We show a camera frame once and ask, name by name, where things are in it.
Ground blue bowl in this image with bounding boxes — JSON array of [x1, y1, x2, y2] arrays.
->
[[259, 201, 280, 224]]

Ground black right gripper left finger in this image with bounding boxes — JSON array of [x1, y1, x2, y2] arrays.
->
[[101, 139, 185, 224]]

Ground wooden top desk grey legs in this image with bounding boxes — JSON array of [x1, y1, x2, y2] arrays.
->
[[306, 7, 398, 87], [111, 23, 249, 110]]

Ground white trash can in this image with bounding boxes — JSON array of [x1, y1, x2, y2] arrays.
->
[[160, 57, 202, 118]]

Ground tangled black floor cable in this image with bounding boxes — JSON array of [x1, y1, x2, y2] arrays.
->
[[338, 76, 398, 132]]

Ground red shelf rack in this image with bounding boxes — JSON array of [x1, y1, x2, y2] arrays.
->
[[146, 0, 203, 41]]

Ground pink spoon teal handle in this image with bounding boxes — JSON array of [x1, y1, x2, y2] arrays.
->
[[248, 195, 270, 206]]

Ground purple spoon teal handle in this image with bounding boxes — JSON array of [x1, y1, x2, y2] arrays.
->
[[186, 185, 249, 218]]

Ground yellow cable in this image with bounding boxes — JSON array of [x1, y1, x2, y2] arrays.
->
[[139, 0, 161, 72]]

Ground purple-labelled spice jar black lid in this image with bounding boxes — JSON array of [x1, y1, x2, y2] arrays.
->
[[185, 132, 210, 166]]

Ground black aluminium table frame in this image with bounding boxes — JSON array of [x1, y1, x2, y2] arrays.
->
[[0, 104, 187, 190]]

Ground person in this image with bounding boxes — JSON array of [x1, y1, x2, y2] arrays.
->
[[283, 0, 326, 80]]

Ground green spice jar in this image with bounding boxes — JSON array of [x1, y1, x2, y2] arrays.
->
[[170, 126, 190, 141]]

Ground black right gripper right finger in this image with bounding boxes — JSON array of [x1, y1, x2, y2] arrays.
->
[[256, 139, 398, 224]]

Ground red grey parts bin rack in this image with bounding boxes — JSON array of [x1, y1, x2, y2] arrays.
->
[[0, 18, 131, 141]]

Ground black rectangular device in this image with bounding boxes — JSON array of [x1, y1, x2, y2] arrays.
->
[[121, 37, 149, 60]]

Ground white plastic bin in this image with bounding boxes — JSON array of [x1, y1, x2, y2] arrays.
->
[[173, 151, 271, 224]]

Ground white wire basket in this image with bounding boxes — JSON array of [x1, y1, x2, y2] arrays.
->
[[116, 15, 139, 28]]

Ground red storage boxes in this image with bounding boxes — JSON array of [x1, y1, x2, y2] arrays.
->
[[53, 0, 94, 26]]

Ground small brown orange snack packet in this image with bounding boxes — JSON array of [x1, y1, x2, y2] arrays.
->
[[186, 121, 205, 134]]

══════

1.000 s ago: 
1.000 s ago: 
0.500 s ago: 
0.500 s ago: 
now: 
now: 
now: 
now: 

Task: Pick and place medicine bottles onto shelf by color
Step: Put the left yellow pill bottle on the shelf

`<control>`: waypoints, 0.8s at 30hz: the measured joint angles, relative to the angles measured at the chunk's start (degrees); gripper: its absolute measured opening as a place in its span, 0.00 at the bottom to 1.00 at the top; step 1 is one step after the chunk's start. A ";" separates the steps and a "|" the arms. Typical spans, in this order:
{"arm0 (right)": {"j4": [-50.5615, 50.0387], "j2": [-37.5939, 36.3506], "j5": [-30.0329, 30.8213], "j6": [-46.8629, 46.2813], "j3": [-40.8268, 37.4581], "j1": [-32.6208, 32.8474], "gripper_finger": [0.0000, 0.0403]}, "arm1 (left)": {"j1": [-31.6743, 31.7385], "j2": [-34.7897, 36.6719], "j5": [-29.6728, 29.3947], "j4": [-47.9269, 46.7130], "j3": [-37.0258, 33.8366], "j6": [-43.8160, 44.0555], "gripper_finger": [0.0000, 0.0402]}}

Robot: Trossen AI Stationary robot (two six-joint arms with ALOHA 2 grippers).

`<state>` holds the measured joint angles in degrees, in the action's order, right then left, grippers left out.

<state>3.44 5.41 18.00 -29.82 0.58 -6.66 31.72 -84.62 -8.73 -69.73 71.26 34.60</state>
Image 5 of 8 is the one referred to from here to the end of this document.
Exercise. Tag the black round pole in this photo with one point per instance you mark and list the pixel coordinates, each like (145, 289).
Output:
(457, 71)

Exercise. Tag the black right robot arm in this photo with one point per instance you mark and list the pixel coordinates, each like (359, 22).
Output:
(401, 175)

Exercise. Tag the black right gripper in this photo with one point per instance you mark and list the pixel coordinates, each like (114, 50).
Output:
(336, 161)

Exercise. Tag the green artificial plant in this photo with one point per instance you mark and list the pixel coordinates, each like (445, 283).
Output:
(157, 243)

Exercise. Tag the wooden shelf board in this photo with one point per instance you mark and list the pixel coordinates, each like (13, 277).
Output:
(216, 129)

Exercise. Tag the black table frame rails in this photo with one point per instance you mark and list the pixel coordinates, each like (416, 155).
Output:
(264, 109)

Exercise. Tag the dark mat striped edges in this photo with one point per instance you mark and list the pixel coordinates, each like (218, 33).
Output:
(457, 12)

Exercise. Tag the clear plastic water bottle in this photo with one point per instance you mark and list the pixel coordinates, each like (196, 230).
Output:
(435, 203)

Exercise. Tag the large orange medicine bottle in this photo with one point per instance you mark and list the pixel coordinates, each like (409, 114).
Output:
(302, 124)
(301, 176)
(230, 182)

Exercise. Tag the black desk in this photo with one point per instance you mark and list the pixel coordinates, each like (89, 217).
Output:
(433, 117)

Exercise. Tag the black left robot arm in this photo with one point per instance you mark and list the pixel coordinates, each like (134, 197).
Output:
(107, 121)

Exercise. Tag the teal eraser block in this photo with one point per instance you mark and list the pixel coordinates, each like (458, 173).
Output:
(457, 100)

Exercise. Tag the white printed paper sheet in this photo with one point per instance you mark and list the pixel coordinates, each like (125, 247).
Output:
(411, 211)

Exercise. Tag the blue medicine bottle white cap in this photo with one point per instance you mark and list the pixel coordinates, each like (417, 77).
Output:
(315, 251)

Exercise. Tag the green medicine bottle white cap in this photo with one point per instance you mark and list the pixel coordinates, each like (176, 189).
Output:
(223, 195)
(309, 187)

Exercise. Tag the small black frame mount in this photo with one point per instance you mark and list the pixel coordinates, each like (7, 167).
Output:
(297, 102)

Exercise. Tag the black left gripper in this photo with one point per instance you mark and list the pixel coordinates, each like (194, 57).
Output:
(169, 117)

══════

▶ [TASK STATEMENT]:
Will you return exactly the lines above from the one with "waypoints, 0.8s at" down to the one with "grippers left out.", counting both as part of the range?

▶ [OUTPUT]:
`<control>`: waypoints, 0.8s at 30hz: the measured joint angles, relative to the angles measured at the chunk's start (degrees); gripper: its absolute measured opening as a place in its span, 0.00 at the bottom to 1.00 at the top; step 1 is one step after the chunk's start. A ";" separates the steps and a "|" the arms. Typical spans, in this order:
{"arm0 (right)": {"j4": [-50.5615, 50.0387], "j2": [-37.5939, 36.3506], "j5": [-30.0329, 30.8213], "j6": [-46.8629, 46.2813], "j3": [-40.8268, 37.4581], "j1": [-32.6208, 32.8474], "gripper_finger": [0.0000, 0.0403]}, "arm1 (left)": {"j1": [-31.6743, 31.7385], "j2": [-34.7897, 36.6719], "j5": [-29.6728, 29.3947], "j4": [-47.9269, 46.7130], "j3": [-37.0258, 33.8366], "j6": [-43.8160, 44.0555], "gripper_finger": [0.0000, 0.0402]}}

Robot: Trossen AI Stationary robot (two six-joint arms with ALOHA 2 grippers).

`<state>` holds the measured joint angles in degrees, in the action's order, right then left, grippers left out.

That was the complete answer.